WHAT YOU NEED TO DO - Produce word for word the lines of the data below running from the one that has "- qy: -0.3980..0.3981" to the one that has "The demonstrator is", inclusive, and no others.

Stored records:
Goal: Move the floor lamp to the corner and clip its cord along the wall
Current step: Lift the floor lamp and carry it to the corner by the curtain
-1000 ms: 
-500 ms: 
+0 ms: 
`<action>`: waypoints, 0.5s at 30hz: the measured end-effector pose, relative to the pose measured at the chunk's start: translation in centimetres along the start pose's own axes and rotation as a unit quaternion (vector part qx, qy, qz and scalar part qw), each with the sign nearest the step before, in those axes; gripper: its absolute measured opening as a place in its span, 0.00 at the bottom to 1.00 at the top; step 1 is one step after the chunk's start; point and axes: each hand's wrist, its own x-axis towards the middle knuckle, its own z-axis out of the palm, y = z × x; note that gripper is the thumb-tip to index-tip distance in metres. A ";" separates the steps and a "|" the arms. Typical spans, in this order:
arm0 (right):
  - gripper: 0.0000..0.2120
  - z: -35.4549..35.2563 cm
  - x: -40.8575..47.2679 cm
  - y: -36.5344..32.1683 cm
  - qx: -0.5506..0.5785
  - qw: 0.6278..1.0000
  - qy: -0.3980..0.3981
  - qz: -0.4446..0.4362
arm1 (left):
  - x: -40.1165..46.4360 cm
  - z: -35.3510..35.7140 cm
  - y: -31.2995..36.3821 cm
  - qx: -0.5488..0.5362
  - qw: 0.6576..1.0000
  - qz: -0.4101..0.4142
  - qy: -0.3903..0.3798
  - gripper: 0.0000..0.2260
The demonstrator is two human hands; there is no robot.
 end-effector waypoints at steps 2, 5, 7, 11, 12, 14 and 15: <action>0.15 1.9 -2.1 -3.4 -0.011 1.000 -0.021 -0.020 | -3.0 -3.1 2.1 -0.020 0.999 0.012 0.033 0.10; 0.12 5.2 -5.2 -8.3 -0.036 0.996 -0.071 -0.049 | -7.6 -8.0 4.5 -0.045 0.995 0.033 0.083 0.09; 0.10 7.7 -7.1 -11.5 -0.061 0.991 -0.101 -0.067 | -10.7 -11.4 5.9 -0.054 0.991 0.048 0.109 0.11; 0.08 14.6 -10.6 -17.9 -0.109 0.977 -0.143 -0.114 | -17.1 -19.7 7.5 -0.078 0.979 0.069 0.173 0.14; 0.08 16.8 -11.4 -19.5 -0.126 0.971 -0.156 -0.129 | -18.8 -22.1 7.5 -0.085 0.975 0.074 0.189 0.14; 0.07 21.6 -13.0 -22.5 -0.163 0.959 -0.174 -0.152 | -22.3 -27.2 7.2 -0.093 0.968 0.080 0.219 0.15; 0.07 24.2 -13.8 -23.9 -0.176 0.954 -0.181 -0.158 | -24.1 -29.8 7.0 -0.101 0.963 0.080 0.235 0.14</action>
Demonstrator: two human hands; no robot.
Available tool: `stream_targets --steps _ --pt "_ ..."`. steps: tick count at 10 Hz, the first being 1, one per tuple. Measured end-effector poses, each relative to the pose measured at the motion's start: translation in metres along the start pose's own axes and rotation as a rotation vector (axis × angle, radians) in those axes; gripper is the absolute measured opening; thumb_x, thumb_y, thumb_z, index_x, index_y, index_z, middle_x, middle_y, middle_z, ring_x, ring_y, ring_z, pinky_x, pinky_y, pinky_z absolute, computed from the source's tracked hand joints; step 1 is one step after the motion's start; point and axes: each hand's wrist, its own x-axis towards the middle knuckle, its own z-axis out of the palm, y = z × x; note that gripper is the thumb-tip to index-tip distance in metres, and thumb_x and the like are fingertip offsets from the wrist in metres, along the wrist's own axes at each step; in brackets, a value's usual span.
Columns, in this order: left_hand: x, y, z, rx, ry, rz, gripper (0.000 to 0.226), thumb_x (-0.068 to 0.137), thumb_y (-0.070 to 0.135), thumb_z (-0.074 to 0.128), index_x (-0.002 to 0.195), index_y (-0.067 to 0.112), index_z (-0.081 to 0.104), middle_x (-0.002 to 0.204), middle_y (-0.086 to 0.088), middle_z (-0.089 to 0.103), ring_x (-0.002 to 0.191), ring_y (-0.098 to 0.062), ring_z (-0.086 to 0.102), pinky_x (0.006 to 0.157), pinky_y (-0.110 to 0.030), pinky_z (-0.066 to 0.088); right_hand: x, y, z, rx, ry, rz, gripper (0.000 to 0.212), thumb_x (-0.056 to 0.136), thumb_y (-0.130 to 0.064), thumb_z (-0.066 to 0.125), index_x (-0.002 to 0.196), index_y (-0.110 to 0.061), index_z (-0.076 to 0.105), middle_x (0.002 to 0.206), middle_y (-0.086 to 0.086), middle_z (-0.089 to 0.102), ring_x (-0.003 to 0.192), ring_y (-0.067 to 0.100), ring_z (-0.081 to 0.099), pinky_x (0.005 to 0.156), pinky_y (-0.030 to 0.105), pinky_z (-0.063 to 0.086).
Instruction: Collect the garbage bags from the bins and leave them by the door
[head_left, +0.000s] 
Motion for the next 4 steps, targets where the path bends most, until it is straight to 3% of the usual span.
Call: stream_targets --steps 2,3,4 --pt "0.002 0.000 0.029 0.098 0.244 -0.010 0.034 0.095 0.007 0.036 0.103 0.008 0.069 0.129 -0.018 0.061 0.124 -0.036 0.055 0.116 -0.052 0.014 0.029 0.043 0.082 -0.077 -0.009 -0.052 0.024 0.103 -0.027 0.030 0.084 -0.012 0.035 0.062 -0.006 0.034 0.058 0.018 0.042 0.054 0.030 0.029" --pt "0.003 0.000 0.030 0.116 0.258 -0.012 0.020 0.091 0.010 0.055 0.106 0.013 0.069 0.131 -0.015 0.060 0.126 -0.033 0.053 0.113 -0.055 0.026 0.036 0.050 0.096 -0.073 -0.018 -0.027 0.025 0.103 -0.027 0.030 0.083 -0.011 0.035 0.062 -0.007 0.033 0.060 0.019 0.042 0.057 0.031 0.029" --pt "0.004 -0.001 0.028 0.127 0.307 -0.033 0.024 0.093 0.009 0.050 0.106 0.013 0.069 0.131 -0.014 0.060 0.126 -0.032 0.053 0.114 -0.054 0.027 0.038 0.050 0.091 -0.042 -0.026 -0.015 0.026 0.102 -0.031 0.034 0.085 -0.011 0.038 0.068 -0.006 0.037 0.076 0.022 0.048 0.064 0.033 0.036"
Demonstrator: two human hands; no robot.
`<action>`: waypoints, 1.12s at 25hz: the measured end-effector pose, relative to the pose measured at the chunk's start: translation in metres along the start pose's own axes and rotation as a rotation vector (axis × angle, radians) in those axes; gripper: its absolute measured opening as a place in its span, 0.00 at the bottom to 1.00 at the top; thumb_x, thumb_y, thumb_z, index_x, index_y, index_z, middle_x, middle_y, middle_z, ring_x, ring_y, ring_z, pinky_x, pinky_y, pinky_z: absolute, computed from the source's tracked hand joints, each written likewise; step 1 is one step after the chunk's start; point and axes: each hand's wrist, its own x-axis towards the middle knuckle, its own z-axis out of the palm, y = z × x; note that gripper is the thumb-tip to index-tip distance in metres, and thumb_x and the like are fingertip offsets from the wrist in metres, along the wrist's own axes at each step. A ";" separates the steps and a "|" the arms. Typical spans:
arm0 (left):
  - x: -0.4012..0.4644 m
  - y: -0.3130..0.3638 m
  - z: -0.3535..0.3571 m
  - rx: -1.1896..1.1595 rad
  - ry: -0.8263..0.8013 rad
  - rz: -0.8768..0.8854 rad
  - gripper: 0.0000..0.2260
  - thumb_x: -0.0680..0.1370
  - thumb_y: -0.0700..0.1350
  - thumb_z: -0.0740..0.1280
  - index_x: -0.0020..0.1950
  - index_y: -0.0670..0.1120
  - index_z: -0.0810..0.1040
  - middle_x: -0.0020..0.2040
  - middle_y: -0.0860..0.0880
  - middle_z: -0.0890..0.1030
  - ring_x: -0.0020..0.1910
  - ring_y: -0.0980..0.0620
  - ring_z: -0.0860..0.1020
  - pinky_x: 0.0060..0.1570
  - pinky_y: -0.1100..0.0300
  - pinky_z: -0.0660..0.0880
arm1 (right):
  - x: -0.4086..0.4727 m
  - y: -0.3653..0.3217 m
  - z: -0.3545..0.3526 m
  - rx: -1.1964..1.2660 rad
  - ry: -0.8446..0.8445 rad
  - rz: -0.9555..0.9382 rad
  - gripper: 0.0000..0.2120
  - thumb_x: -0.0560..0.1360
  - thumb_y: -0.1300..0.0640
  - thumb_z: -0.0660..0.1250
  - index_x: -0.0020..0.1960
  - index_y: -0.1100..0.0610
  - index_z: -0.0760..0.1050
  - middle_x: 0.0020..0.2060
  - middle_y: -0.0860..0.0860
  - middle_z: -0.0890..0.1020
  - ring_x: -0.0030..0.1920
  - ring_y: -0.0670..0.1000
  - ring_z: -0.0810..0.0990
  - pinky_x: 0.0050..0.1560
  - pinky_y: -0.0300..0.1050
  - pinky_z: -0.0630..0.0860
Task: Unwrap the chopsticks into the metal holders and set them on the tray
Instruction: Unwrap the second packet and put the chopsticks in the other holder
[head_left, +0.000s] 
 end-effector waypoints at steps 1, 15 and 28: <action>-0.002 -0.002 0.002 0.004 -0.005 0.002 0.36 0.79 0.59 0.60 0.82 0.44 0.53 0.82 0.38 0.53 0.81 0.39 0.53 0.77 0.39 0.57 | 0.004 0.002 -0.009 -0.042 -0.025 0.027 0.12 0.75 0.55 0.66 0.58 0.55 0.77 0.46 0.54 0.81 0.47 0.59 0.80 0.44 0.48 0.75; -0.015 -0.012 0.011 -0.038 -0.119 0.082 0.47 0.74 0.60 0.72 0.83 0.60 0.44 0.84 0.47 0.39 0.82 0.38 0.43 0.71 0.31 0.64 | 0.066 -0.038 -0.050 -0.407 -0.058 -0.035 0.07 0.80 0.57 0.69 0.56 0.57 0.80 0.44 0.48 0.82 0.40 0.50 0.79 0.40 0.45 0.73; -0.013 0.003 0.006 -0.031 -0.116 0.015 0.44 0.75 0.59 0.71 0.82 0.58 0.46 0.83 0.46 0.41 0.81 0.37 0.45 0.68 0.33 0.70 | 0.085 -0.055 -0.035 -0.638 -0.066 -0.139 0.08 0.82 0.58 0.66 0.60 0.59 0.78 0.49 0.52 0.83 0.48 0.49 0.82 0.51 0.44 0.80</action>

EXERCISE RESULT -
  - qy: -0.3980..0.3981
  - qz: -0.4446..0.4362
arm1 (left):
  - x: -40.1165..46.4360 cm
  - z: -35.3510..35.7140 cm
  - y: -31.2995..36.3821 cm
  - qx: -0.5488..0.5362
  - qw: 0.6576..1.0000
  - qz: -0.4101..0.4142
  - qy: -0.3903..0.3798
  - gripper: 0.0000..0.2260
The demonstrator is two human hands; there is no robot.

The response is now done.